> _The task_:
The lines below starting at the line containing "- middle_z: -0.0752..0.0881" and ending at the line containing "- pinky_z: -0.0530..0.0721" are to be repeated exactly, with both ends kept and nothing else added.

> _Exercise data_:
•••

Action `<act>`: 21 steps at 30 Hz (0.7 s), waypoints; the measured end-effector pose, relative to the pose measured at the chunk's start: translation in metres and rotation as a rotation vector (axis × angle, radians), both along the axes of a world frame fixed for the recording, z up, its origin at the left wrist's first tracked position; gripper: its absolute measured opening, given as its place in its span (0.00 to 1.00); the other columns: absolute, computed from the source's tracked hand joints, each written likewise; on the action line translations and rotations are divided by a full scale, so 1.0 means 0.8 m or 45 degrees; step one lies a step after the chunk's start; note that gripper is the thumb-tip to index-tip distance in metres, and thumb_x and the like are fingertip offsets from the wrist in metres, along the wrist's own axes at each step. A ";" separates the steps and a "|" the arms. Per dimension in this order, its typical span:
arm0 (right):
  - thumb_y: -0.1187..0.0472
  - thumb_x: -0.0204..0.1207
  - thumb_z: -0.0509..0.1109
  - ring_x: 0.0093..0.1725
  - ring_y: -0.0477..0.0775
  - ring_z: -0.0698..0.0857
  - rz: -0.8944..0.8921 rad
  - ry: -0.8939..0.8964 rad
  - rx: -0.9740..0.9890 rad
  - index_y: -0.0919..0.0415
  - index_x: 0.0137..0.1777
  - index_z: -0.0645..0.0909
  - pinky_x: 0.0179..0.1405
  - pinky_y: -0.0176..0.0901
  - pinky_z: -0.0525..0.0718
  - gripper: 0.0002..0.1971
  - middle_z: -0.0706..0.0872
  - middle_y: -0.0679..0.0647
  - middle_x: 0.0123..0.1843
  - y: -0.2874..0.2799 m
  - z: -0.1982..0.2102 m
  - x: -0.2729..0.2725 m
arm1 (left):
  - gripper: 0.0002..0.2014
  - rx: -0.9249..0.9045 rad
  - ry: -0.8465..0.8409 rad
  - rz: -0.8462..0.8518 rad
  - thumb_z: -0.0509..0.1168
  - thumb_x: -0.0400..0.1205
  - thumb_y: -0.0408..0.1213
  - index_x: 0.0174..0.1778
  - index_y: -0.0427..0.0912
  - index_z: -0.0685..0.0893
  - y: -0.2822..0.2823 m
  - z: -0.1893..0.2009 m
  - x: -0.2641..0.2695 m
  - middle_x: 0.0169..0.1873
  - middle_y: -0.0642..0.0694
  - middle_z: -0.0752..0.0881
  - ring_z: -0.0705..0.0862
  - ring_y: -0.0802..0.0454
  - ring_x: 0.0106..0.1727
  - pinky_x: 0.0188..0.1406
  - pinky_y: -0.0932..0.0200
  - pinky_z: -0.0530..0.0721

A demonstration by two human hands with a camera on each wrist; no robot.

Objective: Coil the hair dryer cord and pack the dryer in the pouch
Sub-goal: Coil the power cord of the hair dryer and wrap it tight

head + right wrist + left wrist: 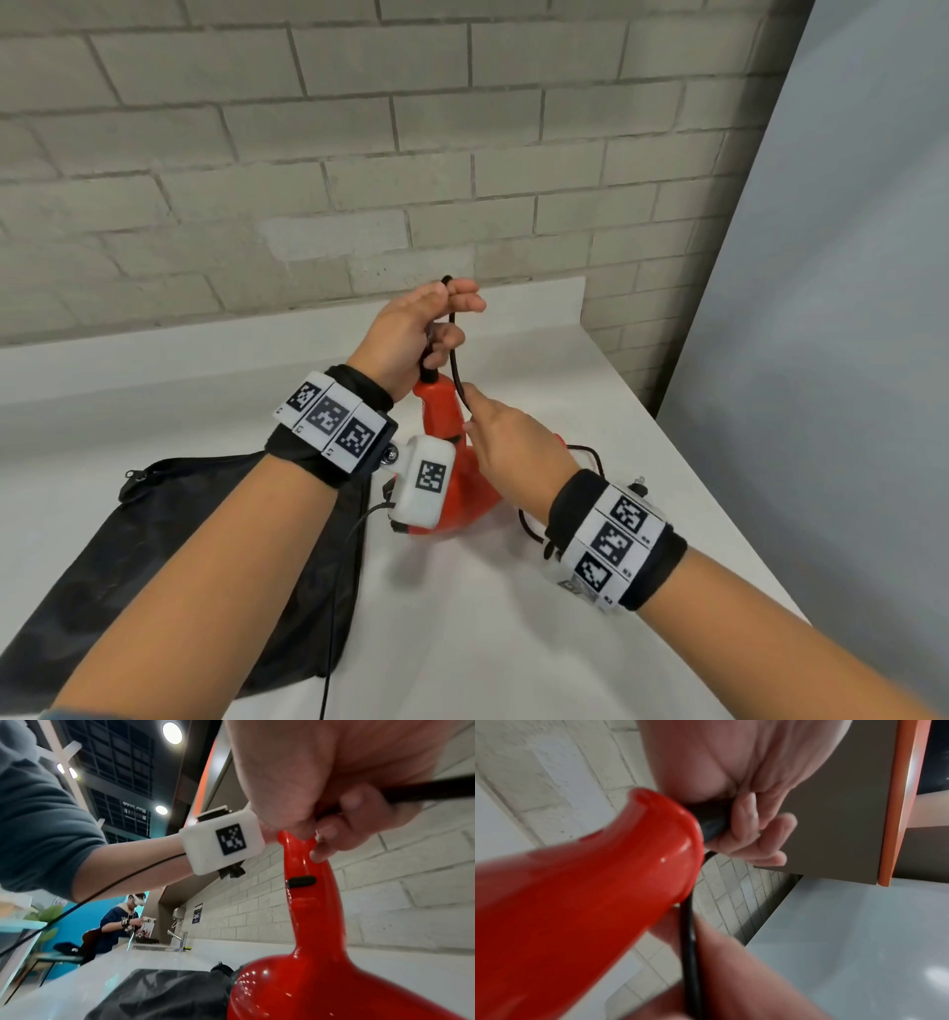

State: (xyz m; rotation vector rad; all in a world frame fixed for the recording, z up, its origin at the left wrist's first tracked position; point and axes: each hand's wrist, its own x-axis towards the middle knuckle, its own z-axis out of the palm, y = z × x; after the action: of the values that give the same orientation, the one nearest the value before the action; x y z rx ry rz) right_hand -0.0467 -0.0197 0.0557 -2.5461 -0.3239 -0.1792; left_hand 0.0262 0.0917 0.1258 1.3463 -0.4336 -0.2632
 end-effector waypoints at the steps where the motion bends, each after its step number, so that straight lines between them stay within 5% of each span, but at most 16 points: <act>1: 0.60 0.83 0.52 0.52 0.64 0.83 0.009 -0.012 -0.046 0.59 0.74 0.62 0.41 0.44 0.71 0.20 0.83 0.61 0.58 -0.002 0.000 -0.005 | 0.14 -0.010 -0.012 0.027 0.47 0.86 0.35 0.50 0.43 0.79 0.001 0.000 0.001 0.37 0.55 0.88 0.79 0.62 0.22 0.13 0.71 0.68; 5: 0.56 0.84 0.52 0.48 0.63 0.83 0.066 -0.041 -0.186 0.61 0.64 0.71 0.38 0.43 0.70 0.15 0.85 0.61 0.53 -0.019 -0.002 -0.029 | 0.14 -0.019 -0.063 0.064 0.47 0.87 0.36 0.61 0.42 0.77 0.006 -0.003 0.007 0.54 0.50 0.84 0.89 0.57 0.45 0.34 0.63 0.88; 9: 0.49 0.82 0.49 0.40 0.59 0.86 0.115 -0.222 -0.257 0.58 0.60 0.77 0.36 0.50 0.83 0.20 0.89 0.56 0.45 -0.035 -0.007 -0.052 | 0.17 0.095 -0.116 0.041 0.49 0.86 0.36 0.69 0.40 0.72 0.006 -0.010 0.011 0.63 0.46 0.80 0.85 0.52 0.54 0.47 0.59 0.87; 12: 0.47 0.81 0.49 0.29 0.53 0.87 0.114 -0.498 -0.295 0.55 0.52 0.82 0.23 0.42 0.84 0.21 0.91 0.48 0.38 -0.042 0.006 -0.051 | 0.17 0.269 -0.188 0.000 0.49 0.86 0.37 0.70 0.42 0.71 0.001 -0.015 0.007 0.64 0.45 0.80 0.84 0.52 0.56 0.55 0.57 0.83; 14: 0.50 0.80 0.53 0.29 0.52 0.87 0.087 -0.661 -0.250 0.54 0.50 0.84 0.24 0.40 0.84 0.17 0.91 0.47 0.39 -0.045 0.027 -0.040 | 0.21 0.398 -0.270 -0.028 0.48 0.85 0.47 0.70 0.42 0.72 -0.002 -0.018 0.003 0.64 0.46 0.81 0.82 0.50 0.60 0.59 0.57 0.81; 17: 0.54 0.76 0.58 0.28 0.52 0.86 0.001 -0.854 -0.257 0.55 0.47 0.85 0.23 0.36 0.75 0.13 0.90 0.48 0.36 -0.046 0.060 -0.019 | 0.44 0.521 -0.453 -0.087 0.45 0.67 0.75 0.63 0.44 0.79 -0.003 -0.019 -0.006 0.47 0.56 0.86 0.86 0.64 0.49 0.47 0.68 0.84; 19: 0.54 0.77 0.56 0.30 0.54 0.86 -0.050 -0.892 -0.239 0.56 0.46 0.84 0.24 0.35 0.70 0.15 0.89 0.50 0.37 -0.045 0.078 -0.004 | 0.44 0.596 -0.541 -0.130 0.40 0.60 0.80 0.50 0.54 0.85 -0.002 -0.021 -0.009 0.35 0.60 0.88 0.86 0.65 0.38 0.36 0.71 0.82; 21: 0.50 0.78 0.52 0.37 0.55 0.86 -0.089 -0.787 -0.137 0.56 0.47 0.83 0.29 0.39 0.73 0.18 0.88 0.51 0.41 -0.043 0.091 0.012 | 0.39 0.625 -0.535 -0.229 0.38 0.58 0.82 0.41 0.63 0.86 -0.004 -0.019 -0.011 0.34 0.61 0.90 0.86 0.60 0.32 0.31 0.70 0.80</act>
State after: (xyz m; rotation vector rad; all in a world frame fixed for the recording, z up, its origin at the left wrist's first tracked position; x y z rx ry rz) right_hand -0.0369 -0.0544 0.1289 -2.5514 -0.4845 -1.0063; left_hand 0.0177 0.0883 0.1102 1.8558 -0.8856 -0.2431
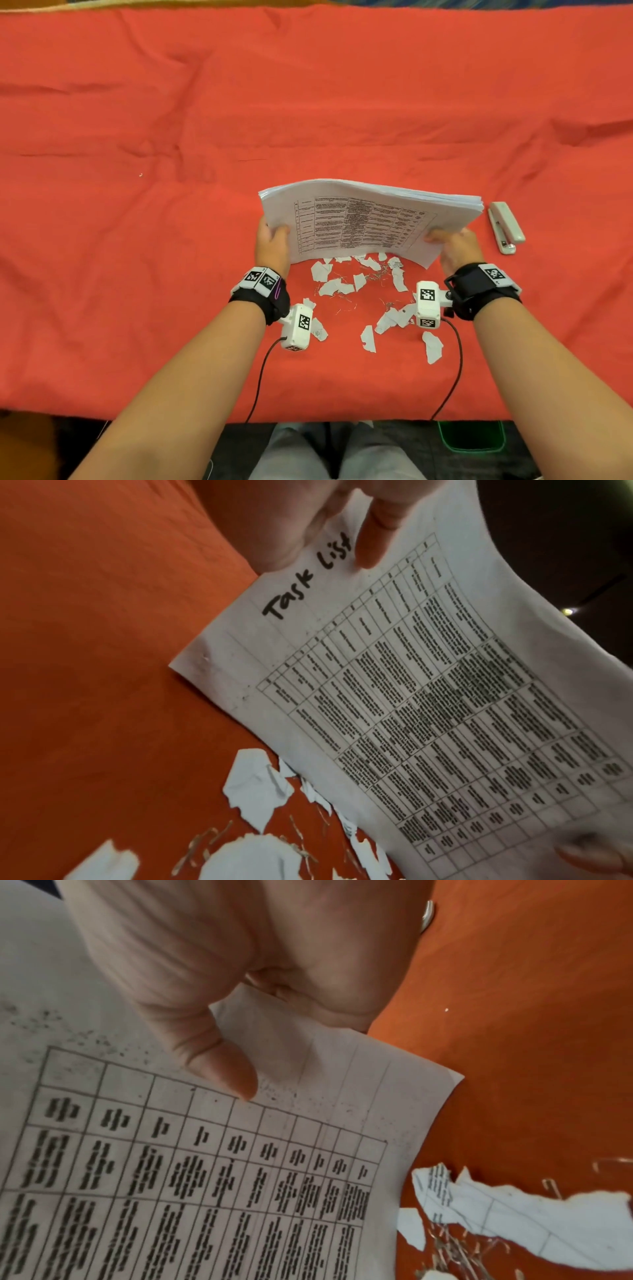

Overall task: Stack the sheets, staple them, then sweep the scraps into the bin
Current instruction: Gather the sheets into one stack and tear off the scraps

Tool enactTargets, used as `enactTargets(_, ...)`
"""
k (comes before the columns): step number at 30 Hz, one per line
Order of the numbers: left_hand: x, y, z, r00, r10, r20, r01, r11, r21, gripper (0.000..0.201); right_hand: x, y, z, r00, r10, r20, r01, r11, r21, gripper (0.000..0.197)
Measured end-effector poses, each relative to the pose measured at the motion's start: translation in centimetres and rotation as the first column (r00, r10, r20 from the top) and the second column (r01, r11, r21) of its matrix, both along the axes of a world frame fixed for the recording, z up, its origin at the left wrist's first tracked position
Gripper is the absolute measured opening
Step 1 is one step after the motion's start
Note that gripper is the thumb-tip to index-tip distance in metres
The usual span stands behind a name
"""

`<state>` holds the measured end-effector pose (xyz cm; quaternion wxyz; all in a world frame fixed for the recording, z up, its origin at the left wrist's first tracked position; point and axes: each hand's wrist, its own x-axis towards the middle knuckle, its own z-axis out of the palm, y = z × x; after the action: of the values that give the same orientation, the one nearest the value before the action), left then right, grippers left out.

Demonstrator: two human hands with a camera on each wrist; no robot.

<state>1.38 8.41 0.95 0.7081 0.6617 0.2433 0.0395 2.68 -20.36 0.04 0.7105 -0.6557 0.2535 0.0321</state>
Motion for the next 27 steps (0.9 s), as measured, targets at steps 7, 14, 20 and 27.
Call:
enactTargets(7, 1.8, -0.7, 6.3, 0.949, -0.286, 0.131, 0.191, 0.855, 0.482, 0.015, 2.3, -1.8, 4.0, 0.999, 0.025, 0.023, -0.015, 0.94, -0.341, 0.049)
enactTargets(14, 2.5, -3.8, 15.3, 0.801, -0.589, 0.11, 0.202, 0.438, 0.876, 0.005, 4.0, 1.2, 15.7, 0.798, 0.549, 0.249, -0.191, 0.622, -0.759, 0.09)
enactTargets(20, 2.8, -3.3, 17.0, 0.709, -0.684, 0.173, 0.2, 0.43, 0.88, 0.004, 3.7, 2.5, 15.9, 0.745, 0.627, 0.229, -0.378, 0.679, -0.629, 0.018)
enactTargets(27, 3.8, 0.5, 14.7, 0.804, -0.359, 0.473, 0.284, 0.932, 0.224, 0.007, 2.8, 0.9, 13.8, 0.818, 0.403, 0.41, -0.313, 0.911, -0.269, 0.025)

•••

> _Reply_:
  - middle_z: -0.0752..0.0881
  - ring_z: -0.0705..0.0862
  - ring_y: -0.0802..0.0454
  - ring_x: 0.0106..0.1727
  - pinky_x: 0.0188..0.1406
  - pinky_y: -0.0932..0.0200
  - pinky_z: -0.0530..0.0721

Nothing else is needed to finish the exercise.